§ **What the exercise asks**:
I need the lines below from the one with "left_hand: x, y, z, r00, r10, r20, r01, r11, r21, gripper" down to the one with "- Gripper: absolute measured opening" reproduced exactly, both ends included, and nothing else.
[Opening Given material section]
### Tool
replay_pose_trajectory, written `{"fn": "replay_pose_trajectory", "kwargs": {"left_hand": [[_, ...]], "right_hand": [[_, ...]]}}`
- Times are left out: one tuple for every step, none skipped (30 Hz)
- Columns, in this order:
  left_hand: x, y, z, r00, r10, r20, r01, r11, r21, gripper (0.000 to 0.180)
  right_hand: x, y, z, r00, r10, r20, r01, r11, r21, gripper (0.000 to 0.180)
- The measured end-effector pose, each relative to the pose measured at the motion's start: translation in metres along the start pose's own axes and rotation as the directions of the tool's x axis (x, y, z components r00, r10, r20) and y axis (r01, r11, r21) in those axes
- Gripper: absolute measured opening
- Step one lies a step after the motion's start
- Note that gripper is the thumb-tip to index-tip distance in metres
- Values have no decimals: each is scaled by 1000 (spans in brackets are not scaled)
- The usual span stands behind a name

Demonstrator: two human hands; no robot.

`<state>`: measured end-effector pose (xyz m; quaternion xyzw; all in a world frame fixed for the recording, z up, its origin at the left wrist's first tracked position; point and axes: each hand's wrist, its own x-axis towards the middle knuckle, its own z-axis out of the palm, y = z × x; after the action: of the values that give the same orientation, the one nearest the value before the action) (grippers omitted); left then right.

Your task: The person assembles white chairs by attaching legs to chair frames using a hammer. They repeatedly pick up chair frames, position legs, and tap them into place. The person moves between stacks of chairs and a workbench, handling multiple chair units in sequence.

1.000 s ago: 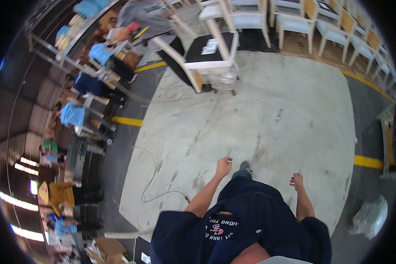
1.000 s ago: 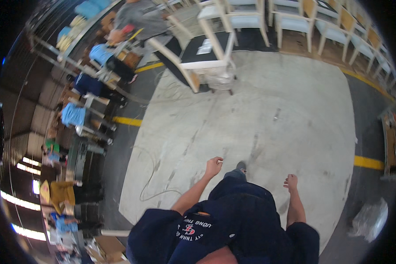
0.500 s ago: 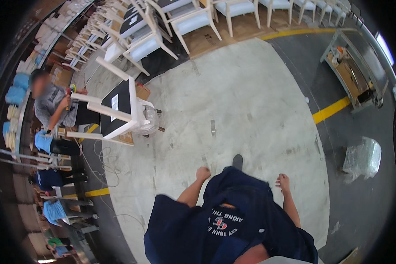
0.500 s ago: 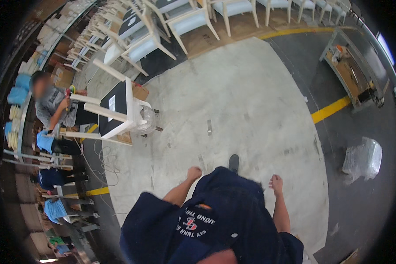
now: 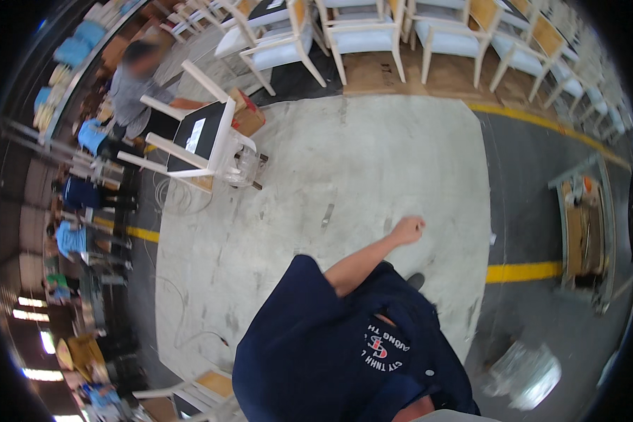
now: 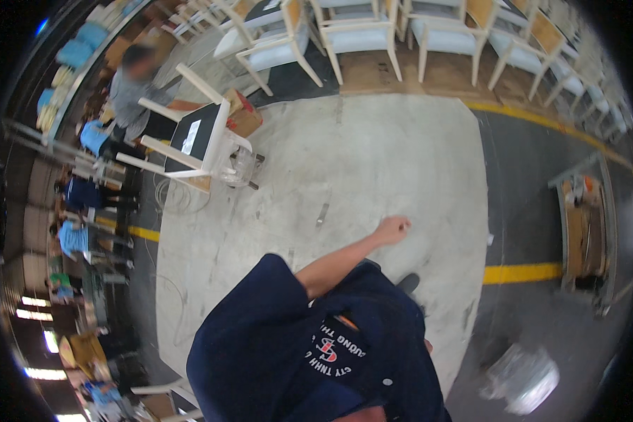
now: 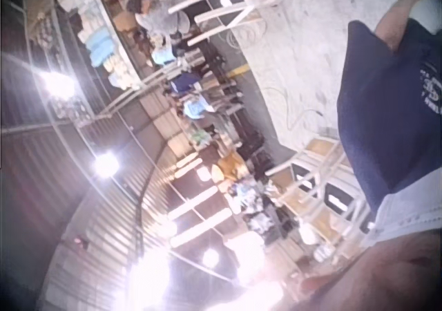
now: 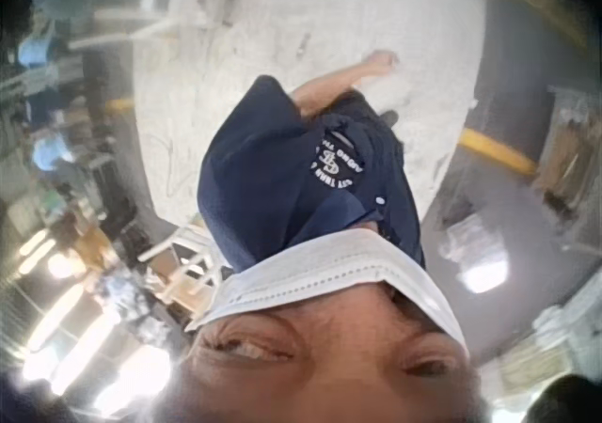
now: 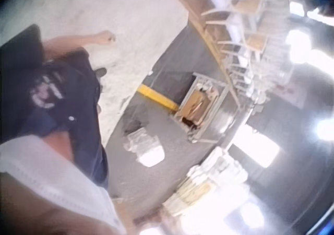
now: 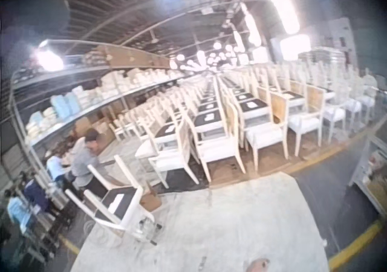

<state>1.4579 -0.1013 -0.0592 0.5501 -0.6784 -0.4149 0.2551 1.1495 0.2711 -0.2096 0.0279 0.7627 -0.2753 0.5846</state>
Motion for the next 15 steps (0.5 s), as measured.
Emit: {"fn": "replay_pose_trajectory", "kwargs": {"left_hand": [[-12, 13, 2, 998, 16, 64, -17, 1000, 16, 23], [-20, 19, -1, 996, 13, 87, -15, 1000, 20, 23], [-43, 18, -3, 994, -12, 109, 11, 1000, 9, 24], [-66, 9, -4, 995, -68, 74, 65, 997, 43, 23], [-82, 4, -10, 993, -111, 41, 107, 991, 84, 23], [-100, 0, -16, 985, -173, -20, 174, 983, 51, 23], [-114, 5, -28, 968, -235, -84, 237, 971, 15, 24], [-123, 7, -38, 945, -294, -142, 294, 956, -24, 24], [-132, 8, -46, 911, -360, -200, 353, 933, -72, 24], [-134, 10, -55, 889, -409, -207, 402, 913, -74, 25], [-135, 11, -64, 864, -457, -213, 451, 889, -77, 25], [-133, 13, -73, 839, -498, -220, 492, 866, -88, 26], [-133, 14, -76, 860, -465, -208, 448, 885, -129, 27], [-136, 16, -74, 881, -430, -199, 402, 900, -167, 28], [-133, 15, -80, 904, -384, -190, 347, 916, -200, 29]], "right_hand": [[7, -30, -20, 1000, -11, 20, 11, 999, -38, 27], [21, -70, -35, 999, -36, 40, 38, 997, -68, 26], [27, -111, -53, 997, -67, 30, 70, 994, -89, 26], [37, -148, -63, 993, -116, 16, 117, 990, -80, 25], [48, -183, -67, 986, -168, -2, 168, 985, -43, 25], [58, -214, -65, 974, -224, -19, 224, 975, -5, 25], [67, -248, -61, 960, -279, -32, 280, 960, 27, 26], [76, -274, -50, 942, -331, -50, 334, 940, 70, 28], [81, -292, -32, 947, -320, -32, 322, 945, 59, 27], [85, -311, -15, 949, -315, -18, 315, 948, 41, 26], [88, -327, 4, 951, -308, -4, 308, 951, 24, 25], [106, -339, 18, 965, -253, 72, 254, 967, -6, 23], [110, -352, 49, 966, -236, 107, 245, 966, -79, 24], [111, -356, 80, 966, -216, 140, 237, 960, -151, 26], [110, -359, 114, 966, -200, 166, 233, 948, -217, 29]]}}
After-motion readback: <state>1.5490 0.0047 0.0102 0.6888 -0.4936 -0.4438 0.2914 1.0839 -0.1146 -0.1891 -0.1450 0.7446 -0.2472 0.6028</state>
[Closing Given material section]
§ **Response to this task**:
  left_hand: x, y, z, r00, r10, r20, r01, r11, r21, gripper (0.000 to 0.180)
  right_hand: x, y, z, r00, r10, r20, r01, r11, r21, gripper (0.000 to 0.180)
- The measured end-effector pose, each relative to the pose measured at the motion's start: translation in metres along the start pose's own axes and rotation as the directions of the tool's x axis (x, y, z components r00, r10, r20) and y axis (r01, r11, r21) in those axes
- Gripper: absolute measured opening

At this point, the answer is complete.